Objectives: This study was aimed to investigate the prevalence of active and passive tobacco smoking among Beijing residents in 2011. Methods: A cross-sectional survey was conducted, using a stratified multistage cluster random sampling method to select a representative sample of 20,242, among Beijing residents aged 18-79 years. Active and passive tobacco smoking information was collected by a standardized and validated questionnaire in a face-to-face interview. All estimates of prevalence and numbers were weighted by the 2010 Beijing Population Census data and the sampling scheme. Results: Among Beijing residents aged 18-79 years, the overall prevalence of ever smokers and current smokers were 33.13%and 30.18%, respectively. The prevalence in males was much higher than that in females (60.75%vs. 3.75%for ever smokers, and 55.53% vs. 3.21% for current smokers, respectively).
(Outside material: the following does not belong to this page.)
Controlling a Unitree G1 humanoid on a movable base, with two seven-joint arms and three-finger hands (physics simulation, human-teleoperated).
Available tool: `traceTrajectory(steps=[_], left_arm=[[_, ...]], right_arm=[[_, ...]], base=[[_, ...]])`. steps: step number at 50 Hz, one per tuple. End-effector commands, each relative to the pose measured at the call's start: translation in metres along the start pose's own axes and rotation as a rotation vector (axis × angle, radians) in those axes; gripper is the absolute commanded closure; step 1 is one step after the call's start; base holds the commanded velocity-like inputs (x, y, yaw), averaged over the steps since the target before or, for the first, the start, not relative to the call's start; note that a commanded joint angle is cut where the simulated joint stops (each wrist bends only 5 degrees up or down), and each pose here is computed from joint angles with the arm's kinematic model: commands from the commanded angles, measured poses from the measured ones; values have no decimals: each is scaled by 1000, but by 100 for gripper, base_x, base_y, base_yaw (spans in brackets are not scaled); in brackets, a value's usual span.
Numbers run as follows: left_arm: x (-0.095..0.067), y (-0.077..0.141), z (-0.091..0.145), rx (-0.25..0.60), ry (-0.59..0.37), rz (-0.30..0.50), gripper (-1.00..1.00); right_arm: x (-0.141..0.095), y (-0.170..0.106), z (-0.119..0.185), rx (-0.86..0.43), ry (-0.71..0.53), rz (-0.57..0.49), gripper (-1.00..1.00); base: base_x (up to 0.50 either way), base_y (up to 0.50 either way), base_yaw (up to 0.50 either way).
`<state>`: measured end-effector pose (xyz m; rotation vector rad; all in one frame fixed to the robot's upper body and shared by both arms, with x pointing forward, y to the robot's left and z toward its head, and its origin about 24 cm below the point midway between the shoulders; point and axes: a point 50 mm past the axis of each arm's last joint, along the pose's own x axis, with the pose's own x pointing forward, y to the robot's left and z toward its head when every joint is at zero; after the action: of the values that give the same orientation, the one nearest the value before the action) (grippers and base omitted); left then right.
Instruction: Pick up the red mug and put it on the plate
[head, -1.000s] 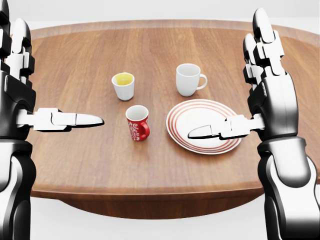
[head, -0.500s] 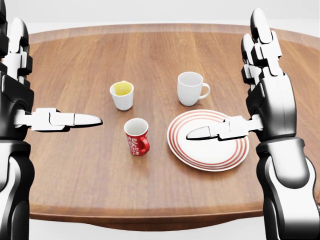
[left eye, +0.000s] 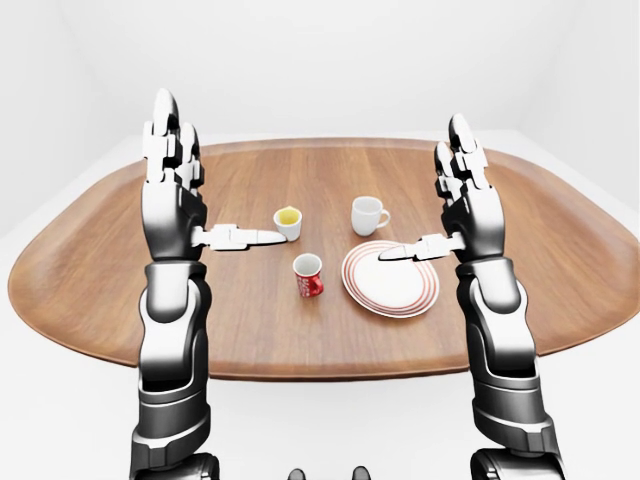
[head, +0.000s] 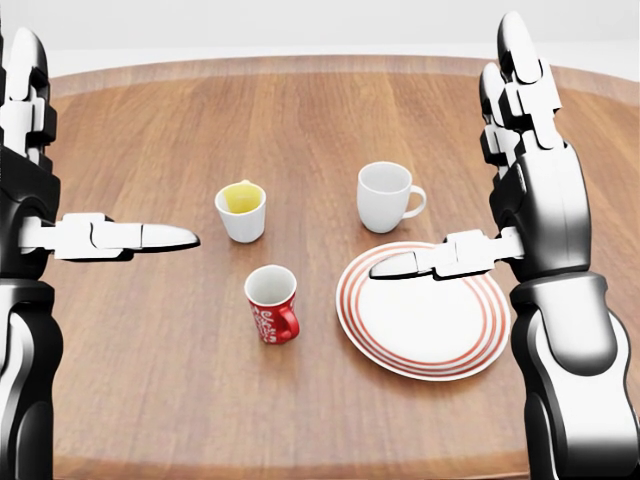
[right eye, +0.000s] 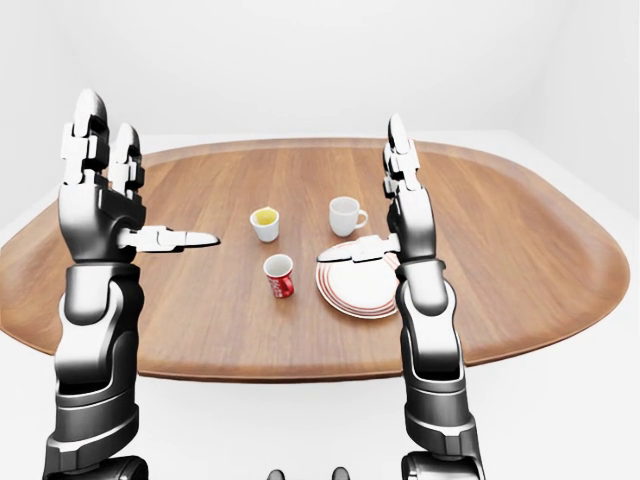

For overall current smokers, 14.12 cigarettes were consumed per day. However, only 8.91%of ever smokers quitted smoking at the time of the survey, and 2.44%of ever smokers quitted smoking in recent two years. Furthermore, 44.74%of overall nonsmokers and former smokers, with 47.03%of males and 43.63%of females, reported exposure to secondhand smoke for at least 15 minutes per day and at least one day per week. Conclusions: Tobacco smoking prevalence is still extremely high in Beijing. Nonsmokers do still suffer from secondhand smoke critically. Further urgent efforts for tobacco control are warranted in Beijing.